Health Care

Delaware becomes 11th state to allow assisted suicide

Delaware Gov. Matt Meyer (D) signed legislation on Tuesday to legalize physician-assisted suicide for some terminally ill patients, making his state the 11th to allow medical aid in dying after nearly a decade of debate on the issue.

“This law is about compassion, dignity, and respect,” Meyer said in a statement. “It gives people facing unimaginable suffering the ability to choose peace and comfort, surrounded by those they love.”

Under the new law, which takes effect next year, adult, mentally-capable patients who have been diagnosed with a terminal illness and are expected to die within six months can request and self-administer medication to end their lives.

Delaware joins 10 other states — California, Colorado, Hawaii, Maine, Montana, New Jersey, New Mexico, Oregon, Vermont and Washington — and Washington, D.C., which already have similar laws, commonly referred to under the phrases “death with dignity” or “medical aid in dying.”

Oregon was the first in 1994, but most of the laws have come about in the past decade, while Delaware lawmakers battled over the proposal.

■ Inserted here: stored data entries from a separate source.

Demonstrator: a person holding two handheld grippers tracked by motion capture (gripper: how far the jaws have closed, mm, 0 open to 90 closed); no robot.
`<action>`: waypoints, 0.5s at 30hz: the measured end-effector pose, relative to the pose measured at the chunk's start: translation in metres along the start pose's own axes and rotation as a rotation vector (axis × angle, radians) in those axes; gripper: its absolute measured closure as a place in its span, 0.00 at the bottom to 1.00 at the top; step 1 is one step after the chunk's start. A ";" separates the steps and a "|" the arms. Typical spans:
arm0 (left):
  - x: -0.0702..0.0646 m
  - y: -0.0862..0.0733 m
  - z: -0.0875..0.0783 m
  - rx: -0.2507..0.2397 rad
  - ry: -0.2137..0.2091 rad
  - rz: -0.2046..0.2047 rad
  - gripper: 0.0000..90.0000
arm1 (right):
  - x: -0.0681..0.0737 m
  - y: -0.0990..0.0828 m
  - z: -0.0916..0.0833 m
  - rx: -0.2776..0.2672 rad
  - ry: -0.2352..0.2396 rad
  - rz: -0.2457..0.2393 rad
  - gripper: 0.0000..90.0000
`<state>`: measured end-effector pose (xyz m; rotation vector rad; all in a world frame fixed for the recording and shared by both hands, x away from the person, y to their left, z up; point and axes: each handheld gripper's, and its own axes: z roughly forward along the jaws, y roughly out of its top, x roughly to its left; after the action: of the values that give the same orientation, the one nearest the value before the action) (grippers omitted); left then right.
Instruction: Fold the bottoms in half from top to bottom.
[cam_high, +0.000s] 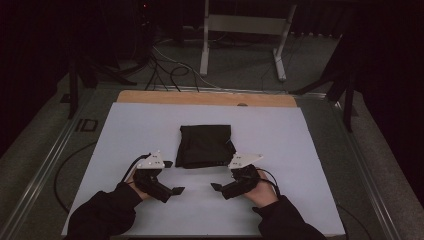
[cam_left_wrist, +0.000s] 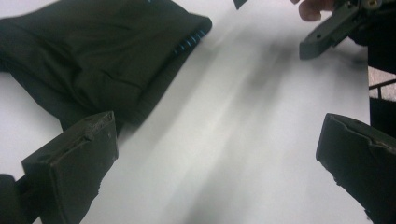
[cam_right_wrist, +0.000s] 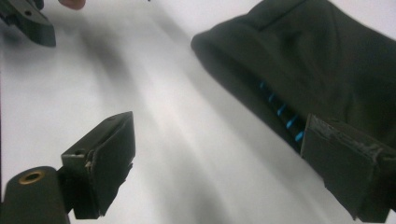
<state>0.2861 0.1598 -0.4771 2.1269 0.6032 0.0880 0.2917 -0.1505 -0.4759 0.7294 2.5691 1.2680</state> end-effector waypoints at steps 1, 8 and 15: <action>-0.001 -0.002 0.000 0.005 -0.001 0.002 0.00 | 0.000 -0.002 -0.001 0.006 0.009 -0.001 0.11; -0.003 -0.014 -0.008 0.025 0.002 -0.001 0.00 | 0.001 -0.014 -0.012 0.018 0.004 0.014 0.11; -0.002 -0.028 -0.019 0.033 0.005 -0.025 0.00 | 0.000 -0.027 -0.025 0.035 -0.026 0.012 0.11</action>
<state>0.2685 0.1872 -0.4874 2.1506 0.6375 0.0698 0.2731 -0.1822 -0.4814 0.7633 2.5763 1.2118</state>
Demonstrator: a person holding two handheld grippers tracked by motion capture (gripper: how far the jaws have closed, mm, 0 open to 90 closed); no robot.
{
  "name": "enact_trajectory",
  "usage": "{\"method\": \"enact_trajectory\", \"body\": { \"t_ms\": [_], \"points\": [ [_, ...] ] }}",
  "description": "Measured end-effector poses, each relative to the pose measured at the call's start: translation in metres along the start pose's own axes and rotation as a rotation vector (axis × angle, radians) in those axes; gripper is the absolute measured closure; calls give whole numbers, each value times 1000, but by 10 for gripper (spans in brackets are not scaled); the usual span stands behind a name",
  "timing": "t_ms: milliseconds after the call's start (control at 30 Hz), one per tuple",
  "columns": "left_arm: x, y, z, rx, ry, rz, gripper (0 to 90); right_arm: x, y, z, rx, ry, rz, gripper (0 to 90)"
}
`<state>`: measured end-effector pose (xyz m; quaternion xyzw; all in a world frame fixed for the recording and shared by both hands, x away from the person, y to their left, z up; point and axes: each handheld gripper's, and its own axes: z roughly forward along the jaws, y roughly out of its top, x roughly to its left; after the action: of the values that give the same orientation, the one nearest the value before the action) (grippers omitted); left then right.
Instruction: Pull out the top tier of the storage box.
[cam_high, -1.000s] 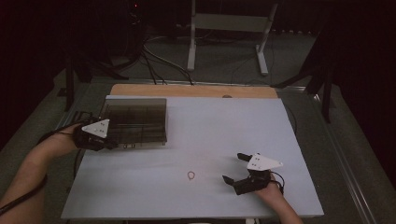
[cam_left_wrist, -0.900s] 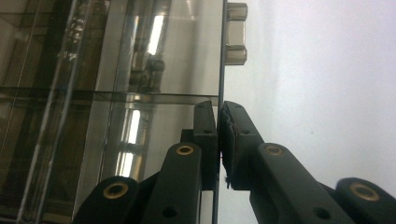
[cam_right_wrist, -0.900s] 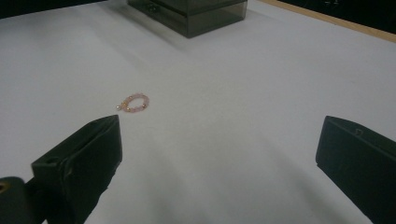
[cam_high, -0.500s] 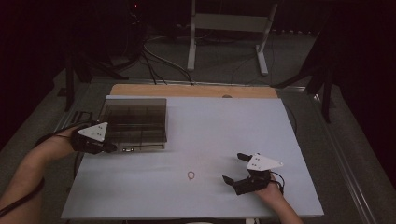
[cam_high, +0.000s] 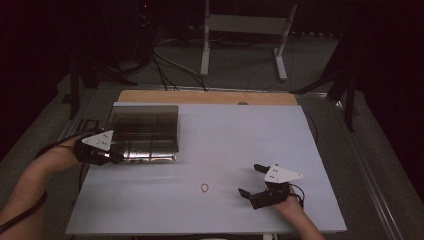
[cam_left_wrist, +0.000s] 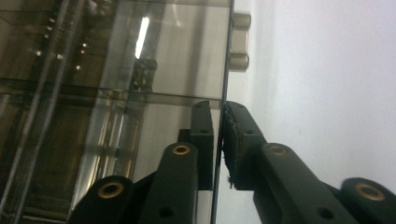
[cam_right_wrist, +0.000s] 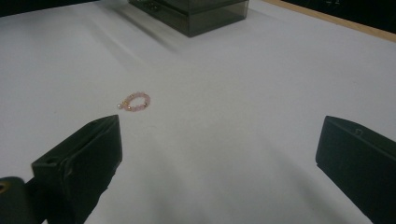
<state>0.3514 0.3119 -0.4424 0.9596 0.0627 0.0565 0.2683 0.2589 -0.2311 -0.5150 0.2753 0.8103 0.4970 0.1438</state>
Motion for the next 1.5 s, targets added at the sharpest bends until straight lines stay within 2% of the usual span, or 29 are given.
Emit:
{"method": "enact_trajectory", "body": {
  "t_ms": [33, 67, 200, 433, 633, 733, 833, 933, 1033, 1133, 1200, 1367, 1500],
  "points": [
    [-1, 1, -2, -12, 11, -9, 795, 0, 0, 0, 2, 1, -1, 7],
    [-1, 2, -4, -26, 11, -37, 775, 0, 0, 0, 4, 0, -6, 8],
    [-2, 10, -17, -121, 11, -101, 753, 0, 0, 0, 0, 1, 0, 8],
    [-6, 20, -29, -262, 22, -188, 711, 0, 0, -1, 1, 1, -3, 8],
    [-15, 26, -39, -320, 90, -281, 628, 0, 0, -1, 1, 2, -3, 7],
    [-20, 28, -39, -324, 122, -324, 544, 0, 0, -1, -3, 3, -3, 8],
    [-28, 29, -36, -340, 151, -357, 373, 0, 0, -1, 1, 3, -4, 8],
    [-36, 30, -32, -346, 167, -404, 214, 1, 0, -1, -2, 4, -5, 8],
    [-44, 29, -29, -372, 169, -442, 130, 1, 0, 0, 2, 5, -7, 8],
    [-53, 27, -23, -403, 87, -464, 0, 1, 0, -1, 1, 4, -10, 8],
    [-61, 27, -18, -410, 95, -457, 0, 1, 0, -1, 1, 2, -8, 8],
    [-79, 30, -5, -413, 153, -447, 0, 1, 0, -1, 0, 3, -9, 8],
    [-91, 33, 5, -433, 171, -446, 0, 1, 0, -1, -2, 4, -8, 8]
  ]
}}
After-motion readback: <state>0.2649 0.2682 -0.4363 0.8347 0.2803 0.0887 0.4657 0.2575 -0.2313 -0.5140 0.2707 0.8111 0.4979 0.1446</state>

The Legislature narrowly rejected the measure last year, but Meyer pressed for its passage this session.

Delaware patients considering assisted suicide must be presented with other options for end-of-life care, including comfort and palliative care, and hospice and pain control, under the new law, and the state will require two waiting periods and a second medical opinion on their prognoses before the lethal medication can be prescribed to them.

Meyer and supporters of the measure hailed its passage as removing politics from a deeply personal decision.

“(The law) is about honoring the autonomy and humanity of those facing unimaginable suffering from terminal illness,” State Senate Majority Leader Bryan Townsend (D) said in a statement. “This legislation exists due to the courage of patients, family members, and advocates who have shared deeply personal stories of love, loss and suffering.”

The National Right to Life and other critics argued that death should not be an option for desperate patients, though.

“The horror of assisted suicide is that many of the most vulnerable in our society are pressured to ‘choose’ assisted suicide which normalizes a culture of death — devaluing the lives of the disabled, elderly and chronically ill,” Right to Life president Carol Tobias said in a statement on the Delaware law. “As society attitudes shift, legalization creates a ‘duty to die’ mindset and puts our most vulnerable members of society at risk.”